同市は、水路の設計に当たり、水路の周辺は田としても利用されているため周辺地下水位は壁高の2分の1より高くなるとし、水路側壁の下部に水抜きを設置することから、水路の左右両背面の設計地下水位を、水路の左右の側壁のうち低い方の右側側壁の壁高1.0mの2分の1である0.5mに底版の厚さ0.1mを加えた0.6mの高さとして浮上に対する検討を行い、この場合の安全率が必要とされる安全率1.1を満たしていると判断し、浮上に対して安全であるとしていた。

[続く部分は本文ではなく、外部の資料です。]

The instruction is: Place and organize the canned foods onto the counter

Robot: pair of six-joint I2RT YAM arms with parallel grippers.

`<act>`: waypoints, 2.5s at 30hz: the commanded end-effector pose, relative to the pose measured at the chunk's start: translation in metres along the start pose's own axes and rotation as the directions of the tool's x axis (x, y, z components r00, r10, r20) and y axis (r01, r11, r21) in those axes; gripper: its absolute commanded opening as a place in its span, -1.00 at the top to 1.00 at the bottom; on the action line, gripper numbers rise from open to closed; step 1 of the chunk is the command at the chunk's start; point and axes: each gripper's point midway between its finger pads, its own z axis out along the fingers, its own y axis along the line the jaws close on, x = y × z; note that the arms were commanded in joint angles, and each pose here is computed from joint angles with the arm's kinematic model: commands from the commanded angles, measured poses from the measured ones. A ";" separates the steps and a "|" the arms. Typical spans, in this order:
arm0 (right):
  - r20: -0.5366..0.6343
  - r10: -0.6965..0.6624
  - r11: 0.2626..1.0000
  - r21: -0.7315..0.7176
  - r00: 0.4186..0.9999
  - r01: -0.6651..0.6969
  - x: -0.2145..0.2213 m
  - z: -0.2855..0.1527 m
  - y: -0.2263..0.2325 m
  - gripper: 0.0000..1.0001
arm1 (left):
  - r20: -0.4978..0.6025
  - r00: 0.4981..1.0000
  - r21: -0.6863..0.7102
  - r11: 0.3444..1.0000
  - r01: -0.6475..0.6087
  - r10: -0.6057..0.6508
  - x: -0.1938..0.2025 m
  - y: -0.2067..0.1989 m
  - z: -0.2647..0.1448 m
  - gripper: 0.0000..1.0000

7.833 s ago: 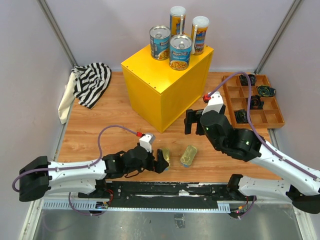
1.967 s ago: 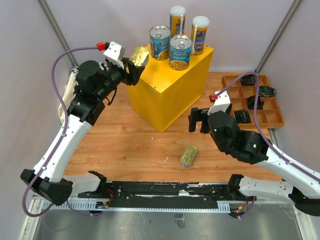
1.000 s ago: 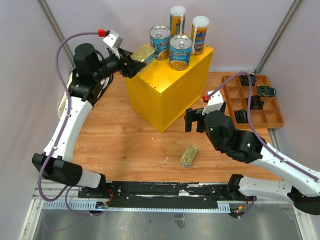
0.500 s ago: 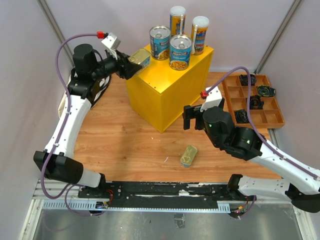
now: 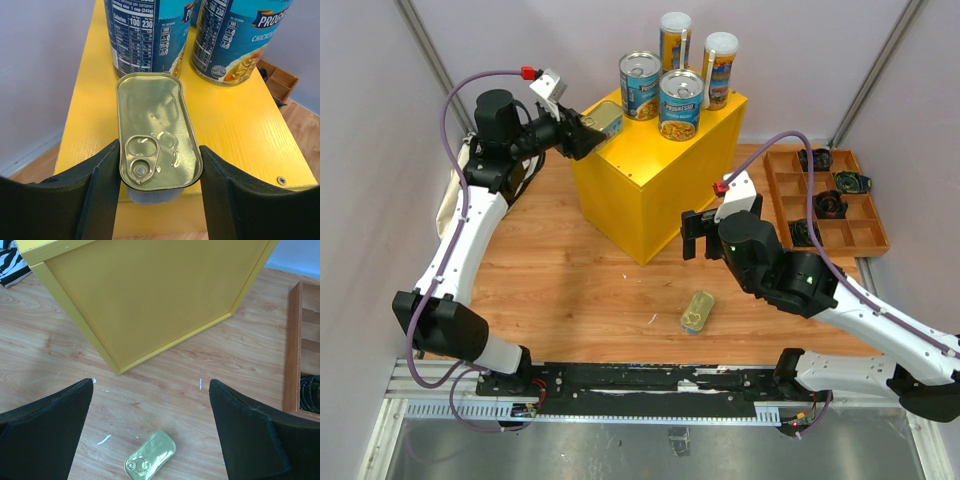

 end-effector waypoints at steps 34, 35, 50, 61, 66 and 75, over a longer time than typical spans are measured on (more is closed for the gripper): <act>0.014 -0.007 1.000 -0.022 1.000 0.008 -0.013 -0.006 0.004 -1.00 | 0.054 0.996 -0.015 0.997 -0.076 0.077 -0.022 0.004 -0.004 -0.79; 0.015 -0.007 1.000 -0.022 1.000 0.007 -0.013 -0.006 0.004 -1.00 | 0.058 0.995 -0.016 0.997 -0.080 0.081 -0.024 0.004 -0.005 -0.79; 0.009 -0.007 1.000 -0.026 1.000 0.007 -0.012 -0.005 0.006 -1.00 | 0.038 0.992 -0.120 0.986 -0.112 0.118 -0.014 0.016 -0.016 -0.73; 0.006 -0.003 1.000 -0.029 1.000 0.003 -0.012 -0.004 0.007 -1.00 | 0.044 0.990 -0.161 0.979 -0.127 0.136 -0.017 0.022 -0.019 -0.73; 0.005 0.001 1.000 -0.031 1.000 -0.001 -0.012 -0.004 0.008 -1.00 | 0.086 0.987 -0.135 0.983 -0.122 0.134 -0.029 0.012 -0.023 -0.73; -0.001 0.003 1.000 -0.027 1.000 -0.003 -0.008 -0.003 0.008 -1.00 | 0.235 0.967 -0.094 0.993 -0.077 0.097 -0.071 -0.026 -0.054 -0.77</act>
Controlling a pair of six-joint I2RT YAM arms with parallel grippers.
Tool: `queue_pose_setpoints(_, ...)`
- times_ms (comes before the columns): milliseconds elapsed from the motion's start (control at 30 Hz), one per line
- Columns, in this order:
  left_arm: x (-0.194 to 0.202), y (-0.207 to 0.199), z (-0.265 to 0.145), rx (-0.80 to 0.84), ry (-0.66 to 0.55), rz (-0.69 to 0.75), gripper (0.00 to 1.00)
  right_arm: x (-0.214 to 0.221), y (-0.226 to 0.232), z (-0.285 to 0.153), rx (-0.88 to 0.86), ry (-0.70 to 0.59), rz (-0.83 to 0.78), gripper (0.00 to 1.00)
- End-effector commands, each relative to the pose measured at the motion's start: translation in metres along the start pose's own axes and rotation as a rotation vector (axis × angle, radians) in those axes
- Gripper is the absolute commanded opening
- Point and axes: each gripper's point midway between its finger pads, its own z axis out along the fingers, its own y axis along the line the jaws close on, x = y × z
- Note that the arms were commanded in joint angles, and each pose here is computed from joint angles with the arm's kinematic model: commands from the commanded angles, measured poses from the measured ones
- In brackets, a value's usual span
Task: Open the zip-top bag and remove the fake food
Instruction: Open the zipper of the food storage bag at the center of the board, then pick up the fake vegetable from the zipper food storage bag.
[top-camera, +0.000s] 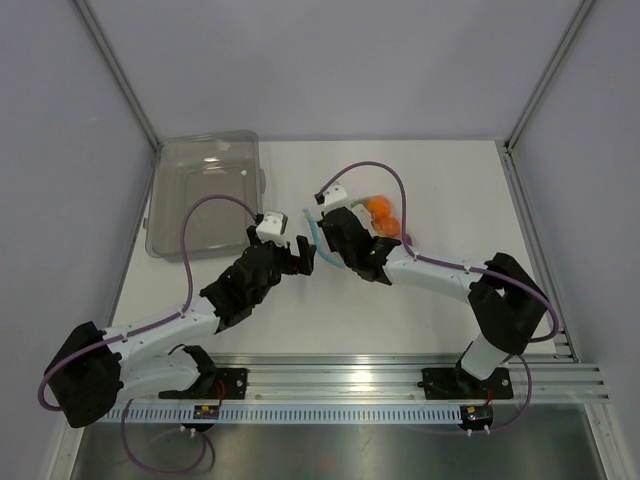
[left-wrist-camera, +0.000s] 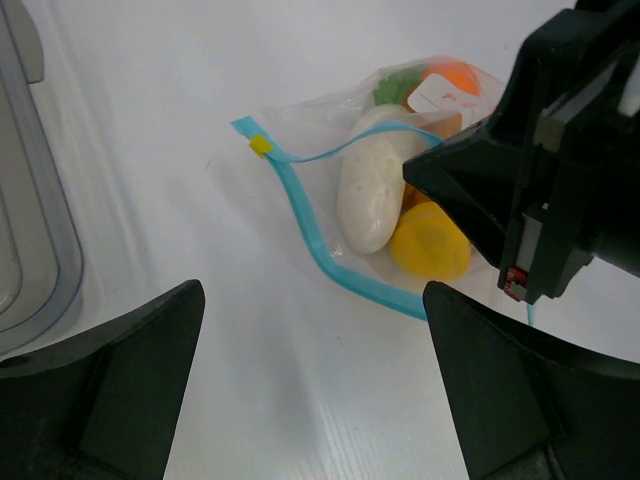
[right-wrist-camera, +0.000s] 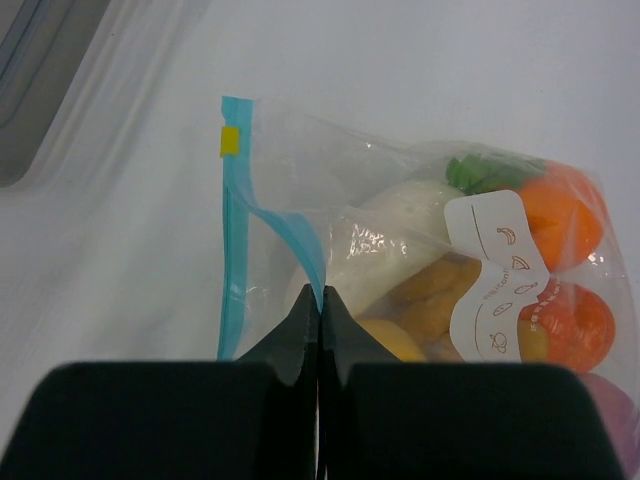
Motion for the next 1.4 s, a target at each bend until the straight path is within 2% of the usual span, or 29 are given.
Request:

しかし、図面及び現地の状況を確認したところ、同市は、水路の左側背面は田及び畑として利用される土地であることから、田として利用する際には水の流出を防ぐために、水路の左側側壁に設置された水抜きをキャップにより開閉できるようにしていた。このため、水抜きをキャップにより閉じて田を湛水した場合には、水路の左側背面の周辺地下水位は水路の左側側壁の壁高1.2mに底版の厚さ0.1mを加えた1.3mの高さとなることから、水路に作用する揚圧力は設計よりも大きくなると認められる(参考図参照)。そこで、水路の左側背面の設計地下水位を1.3m、右側背面の設計地下水位を0.6mとするなどして浮上に対する検討を行ったところ、安全率は0.76となり、必要とされる安全率1.1を大幅に下回っていた。

したがって、本件水路(工事費5,388,120円)は、設計が適切でなかったため、湛水時において所要の安全度が確保されていない状況となっており、これに係る国庫補助金額5,059,444円が不当と認められる。

このような事態が生じていたのは、同市において、水路の設計に当たり、浮上に対する検討における設計地下水位についての理解が十分でなかったことなどによると認められる。